*Supplied records*.

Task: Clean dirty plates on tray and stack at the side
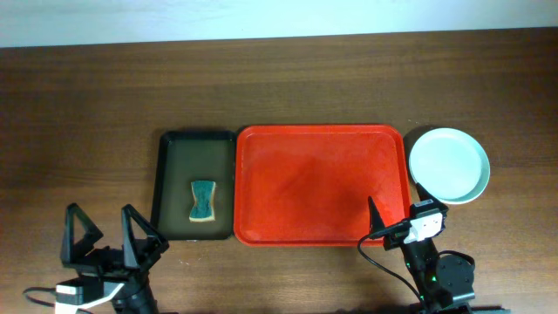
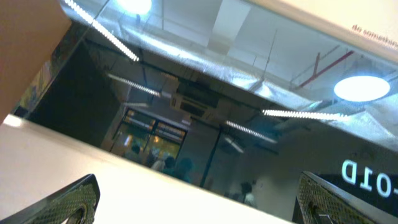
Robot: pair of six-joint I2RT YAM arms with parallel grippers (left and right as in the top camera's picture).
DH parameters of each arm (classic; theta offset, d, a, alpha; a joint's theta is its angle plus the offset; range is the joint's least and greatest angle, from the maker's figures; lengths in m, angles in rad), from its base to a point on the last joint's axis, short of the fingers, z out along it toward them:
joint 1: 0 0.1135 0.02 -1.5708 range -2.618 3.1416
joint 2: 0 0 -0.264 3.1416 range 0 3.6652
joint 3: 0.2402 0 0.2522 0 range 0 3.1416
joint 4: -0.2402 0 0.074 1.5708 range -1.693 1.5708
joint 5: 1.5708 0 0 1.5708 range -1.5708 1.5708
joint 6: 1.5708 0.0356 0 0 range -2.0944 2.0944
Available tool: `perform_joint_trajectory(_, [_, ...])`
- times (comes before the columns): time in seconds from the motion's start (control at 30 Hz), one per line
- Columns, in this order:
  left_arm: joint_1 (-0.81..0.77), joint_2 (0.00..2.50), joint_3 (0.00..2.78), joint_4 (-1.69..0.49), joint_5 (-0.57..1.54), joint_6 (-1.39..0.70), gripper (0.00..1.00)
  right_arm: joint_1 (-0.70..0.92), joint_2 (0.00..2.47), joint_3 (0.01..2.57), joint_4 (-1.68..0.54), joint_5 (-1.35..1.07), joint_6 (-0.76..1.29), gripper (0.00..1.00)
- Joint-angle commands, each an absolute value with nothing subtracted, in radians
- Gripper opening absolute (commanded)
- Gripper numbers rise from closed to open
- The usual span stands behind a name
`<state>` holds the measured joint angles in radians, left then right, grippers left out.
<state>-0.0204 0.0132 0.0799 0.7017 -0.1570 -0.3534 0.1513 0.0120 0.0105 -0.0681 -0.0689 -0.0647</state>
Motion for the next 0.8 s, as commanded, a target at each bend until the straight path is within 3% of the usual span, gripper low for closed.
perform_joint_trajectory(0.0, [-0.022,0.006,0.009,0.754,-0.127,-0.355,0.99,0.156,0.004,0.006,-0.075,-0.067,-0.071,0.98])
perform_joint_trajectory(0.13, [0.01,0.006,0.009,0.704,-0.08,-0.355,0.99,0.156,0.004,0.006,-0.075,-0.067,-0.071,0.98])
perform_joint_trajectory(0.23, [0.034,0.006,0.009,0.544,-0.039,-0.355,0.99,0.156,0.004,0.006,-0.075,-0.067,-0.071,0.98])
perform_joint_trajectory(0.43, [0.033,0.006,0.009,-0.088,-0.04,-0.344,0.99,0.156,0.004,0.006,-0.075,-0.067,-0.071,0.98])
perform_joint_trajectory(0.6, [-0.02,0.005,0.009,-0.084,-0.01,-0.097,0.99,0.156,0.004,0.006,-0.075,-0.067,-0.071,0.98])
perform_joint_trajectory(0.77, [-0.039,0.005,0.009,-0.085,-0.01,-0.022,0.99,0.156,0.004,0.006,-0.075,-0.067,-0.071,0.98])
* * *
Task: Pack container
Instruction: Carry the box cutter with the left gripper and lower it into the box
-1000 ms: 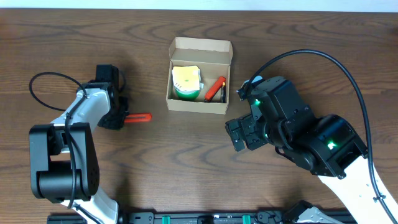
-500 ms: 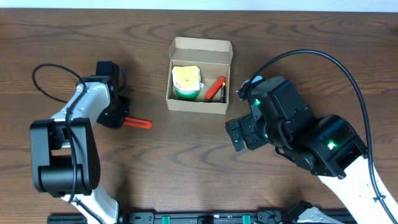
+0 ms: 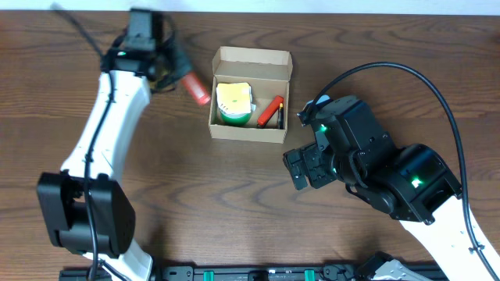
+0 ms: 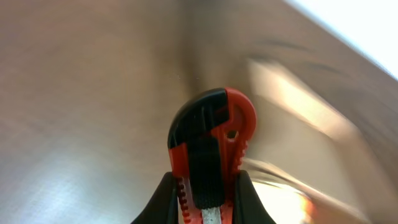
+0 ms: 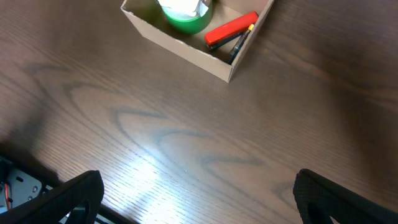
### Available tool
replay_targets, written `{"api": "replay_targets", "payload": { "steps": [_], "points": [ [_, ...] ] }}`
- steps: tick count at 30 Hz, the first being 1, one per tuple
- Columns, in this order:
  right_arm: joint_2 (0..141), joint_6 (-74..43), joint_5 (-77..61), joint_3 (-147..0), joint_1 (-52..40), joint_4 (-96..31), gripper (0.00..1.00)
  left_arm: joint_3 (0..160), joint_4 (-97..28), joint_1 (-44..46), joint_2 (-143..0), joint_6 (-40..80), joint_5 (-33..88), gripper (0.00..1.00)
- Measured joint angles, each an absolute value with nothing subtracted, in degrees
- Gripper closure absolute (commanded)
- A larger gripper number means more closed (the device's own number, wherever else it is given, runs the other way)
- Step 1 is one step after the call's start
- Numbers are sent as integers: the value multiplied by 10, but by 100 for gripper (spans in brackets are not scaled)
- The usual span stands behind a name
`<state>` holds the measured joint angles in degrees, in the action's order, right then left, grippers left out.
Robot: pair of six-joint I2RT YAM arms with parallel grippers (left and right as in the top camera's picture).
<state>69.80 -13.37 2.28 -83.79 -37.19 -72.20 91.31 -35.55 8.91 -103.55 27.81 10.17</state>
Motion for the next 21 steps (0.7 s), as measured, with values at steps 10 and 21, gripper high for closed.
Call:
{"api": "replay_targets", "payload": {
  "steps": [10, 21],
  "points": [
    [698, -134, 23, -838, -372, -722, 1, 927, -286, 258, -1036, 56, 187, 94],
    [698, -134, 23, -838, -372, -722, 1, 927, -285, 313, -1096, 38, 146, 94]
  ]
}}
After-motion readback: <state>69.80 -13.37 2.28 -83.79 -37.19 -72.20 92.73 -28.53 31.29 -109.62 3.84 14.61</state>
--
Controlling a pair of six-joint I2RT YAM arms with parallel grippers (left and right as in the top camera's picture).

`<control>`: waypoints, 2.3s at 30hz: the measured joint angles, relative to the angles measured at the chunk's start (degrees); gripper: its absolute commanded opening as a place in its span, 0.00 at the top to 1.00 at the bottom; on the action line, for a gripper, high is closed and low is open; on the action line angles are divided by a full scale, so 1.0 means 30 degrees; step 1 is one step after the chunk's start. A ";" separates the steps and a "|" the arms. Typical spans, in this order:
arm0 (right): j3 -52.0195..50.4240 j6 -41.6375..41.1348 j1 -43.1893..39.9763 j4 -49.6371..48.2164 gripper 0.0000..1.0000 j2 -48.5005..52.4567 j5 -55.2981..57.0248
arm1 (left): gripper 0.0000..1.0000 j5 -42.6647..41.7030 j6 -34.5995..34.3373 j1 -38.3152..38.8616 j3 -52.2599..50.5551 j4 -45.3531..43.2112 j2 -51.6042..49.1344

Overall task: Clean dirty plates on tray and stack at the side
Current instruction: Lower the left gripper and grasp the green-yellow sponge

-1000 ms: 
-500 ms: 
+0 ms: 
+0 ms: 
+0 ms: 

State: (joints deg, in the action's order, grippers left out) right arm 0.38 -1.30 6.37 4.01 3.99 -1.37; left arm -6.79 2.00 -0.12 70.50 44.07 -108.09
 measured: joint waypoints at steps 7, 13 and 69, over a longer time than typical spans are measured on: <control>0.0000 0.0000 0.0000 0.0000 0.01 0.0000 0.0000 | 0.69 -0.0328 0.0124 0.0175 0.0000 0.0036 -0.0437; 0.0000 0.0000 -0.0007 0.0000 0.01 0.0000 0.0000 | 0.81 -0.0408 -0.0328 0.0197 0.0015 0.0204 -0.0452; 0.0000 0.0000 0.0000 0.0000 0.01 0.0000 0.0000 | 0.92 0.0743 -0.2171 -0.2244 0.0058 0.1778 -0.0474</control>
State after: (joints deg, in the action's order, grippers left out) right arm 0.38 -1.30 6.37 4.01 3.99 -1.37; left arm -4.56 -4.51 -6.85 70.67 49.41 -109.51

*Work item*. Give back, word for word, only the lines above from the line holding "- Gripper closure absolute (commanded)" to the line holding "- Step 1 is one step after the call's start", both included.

*Answer to the exercise*.
- Gripper closure absolute (commanded)
- A larger gripper number means more closed (the device's own number, wherever else it is given, runs the other way)
- Step 1 is one step after the call's start

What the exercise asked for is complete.